_WHAT YOU WILL DO_: Bring together all lines from the listing below that contain the string "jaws".
─── AVAILABLE DATA
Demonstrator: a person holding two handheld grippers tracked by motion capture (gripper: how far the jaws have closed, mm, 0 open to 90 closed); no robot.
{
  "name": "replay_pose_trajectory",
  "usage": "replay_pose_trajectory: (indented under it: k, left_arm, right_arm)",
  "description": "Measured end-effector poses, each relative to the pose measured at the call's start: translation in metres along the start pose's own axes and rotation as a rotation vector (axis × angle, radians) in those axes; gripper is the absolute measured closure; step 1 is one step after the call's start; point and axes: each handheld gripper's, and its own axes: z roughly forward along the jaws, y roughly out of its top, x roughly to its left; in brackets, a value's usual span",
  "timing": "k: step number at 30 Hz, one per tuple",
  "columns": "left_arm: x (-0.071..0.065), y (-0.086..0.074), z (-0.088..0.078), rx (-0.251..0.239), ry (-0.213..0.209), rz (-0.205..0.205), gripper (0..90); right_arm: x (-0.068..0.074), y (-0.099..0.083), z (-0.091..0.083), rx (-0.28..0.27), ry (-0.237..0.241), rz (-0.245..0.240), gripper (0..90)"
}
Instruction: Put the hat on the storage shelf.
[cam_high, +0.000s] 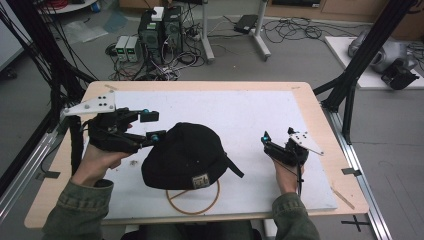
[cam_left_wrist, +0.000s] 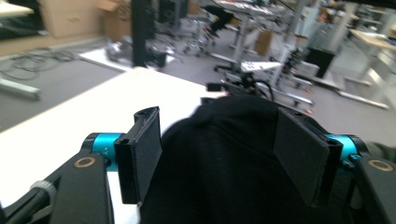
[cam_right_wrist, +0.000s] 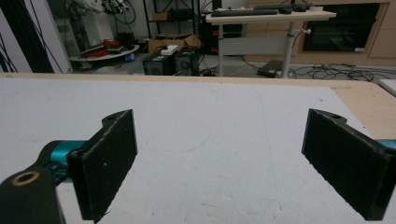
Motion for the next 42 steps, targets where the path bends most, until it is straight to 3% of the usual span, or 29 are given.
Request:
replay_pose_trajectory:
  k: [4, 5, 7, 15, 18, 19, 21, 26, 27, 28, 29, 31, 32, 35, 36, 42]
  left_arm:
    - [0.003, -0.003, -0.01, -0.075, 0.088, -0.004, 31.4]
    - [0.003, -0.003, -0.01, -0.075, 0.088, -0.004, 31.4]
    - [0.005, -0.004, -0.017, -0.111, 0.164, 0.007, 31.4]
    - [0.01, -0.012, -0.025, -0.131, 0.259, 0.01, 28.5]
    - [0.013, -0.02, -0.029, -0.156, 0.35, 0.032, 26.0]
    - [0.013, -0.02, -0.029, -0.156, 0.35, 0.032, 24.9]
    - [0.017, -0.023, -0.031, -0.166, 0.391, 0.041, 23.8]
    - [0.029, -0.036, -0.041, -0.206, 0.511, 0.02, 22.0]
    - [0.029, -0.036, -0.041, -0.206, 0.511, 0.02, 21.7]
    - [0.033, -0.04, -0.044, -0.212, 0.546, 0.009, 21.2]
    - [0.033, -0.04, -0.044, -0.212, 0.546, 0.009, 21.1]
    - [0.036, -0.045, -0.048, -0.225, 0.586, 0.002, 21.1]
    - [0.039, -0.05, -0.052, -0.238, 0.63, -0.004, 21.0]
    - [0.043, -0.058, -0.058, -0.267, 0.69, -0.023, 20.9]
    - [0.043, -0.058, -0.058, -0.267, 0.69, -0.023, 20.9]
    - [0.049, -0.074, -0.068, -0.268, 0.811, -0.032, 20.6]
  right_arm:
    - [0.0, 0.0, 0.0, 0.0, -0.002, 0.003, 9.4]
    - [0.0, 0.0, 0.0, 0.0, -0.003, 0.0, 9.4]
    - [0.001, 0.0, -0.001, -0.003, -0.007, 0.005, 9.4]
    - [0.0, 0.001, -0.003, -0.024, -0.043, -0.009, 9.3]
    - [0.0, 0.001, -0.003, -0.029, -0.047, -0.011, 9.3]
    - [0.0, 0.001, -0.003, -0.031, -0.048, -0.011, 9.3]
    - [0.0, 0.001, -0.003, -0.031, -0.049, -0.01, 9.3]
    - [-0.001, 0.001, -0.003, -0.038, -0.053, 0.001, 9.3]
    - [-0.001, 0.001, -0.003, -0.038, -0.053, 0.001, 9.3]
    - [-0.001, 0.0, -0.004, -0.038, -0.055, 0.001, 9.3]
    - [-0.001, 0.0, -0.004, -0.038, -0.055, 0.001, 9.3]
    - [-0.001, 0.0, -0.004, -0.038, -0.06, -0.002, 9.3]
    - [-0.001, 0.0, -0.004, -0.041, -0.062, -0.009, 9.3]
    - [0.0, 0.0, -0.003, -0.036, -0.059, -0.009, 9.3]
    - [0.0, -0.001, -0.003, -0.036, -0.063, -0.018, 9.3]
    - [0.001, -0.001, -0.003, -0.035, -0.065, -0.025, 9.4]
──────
_RESPONSE FOR THIS EXERCISE_:
Demonstrator: a person holding two handheld grippers tracked by motion capture (gripper: how far the jaws have closed, mm, 0 open to 90 closed); no robot.
  "description": "Measured end-effector poses, each relative to the pose measured at the call's start: translation in metres along the start pose's own axes and rotation as a rotation vector (axis × angle, radians) in those axes; gripper is the absolute measured closure; step 1 is one step after the call's start; point and axes: each handheld gripper's, and its own axes: z roughly forward along the jaws, y roughly out of its top, x roughly to its left; in brackets, a value's usual span",

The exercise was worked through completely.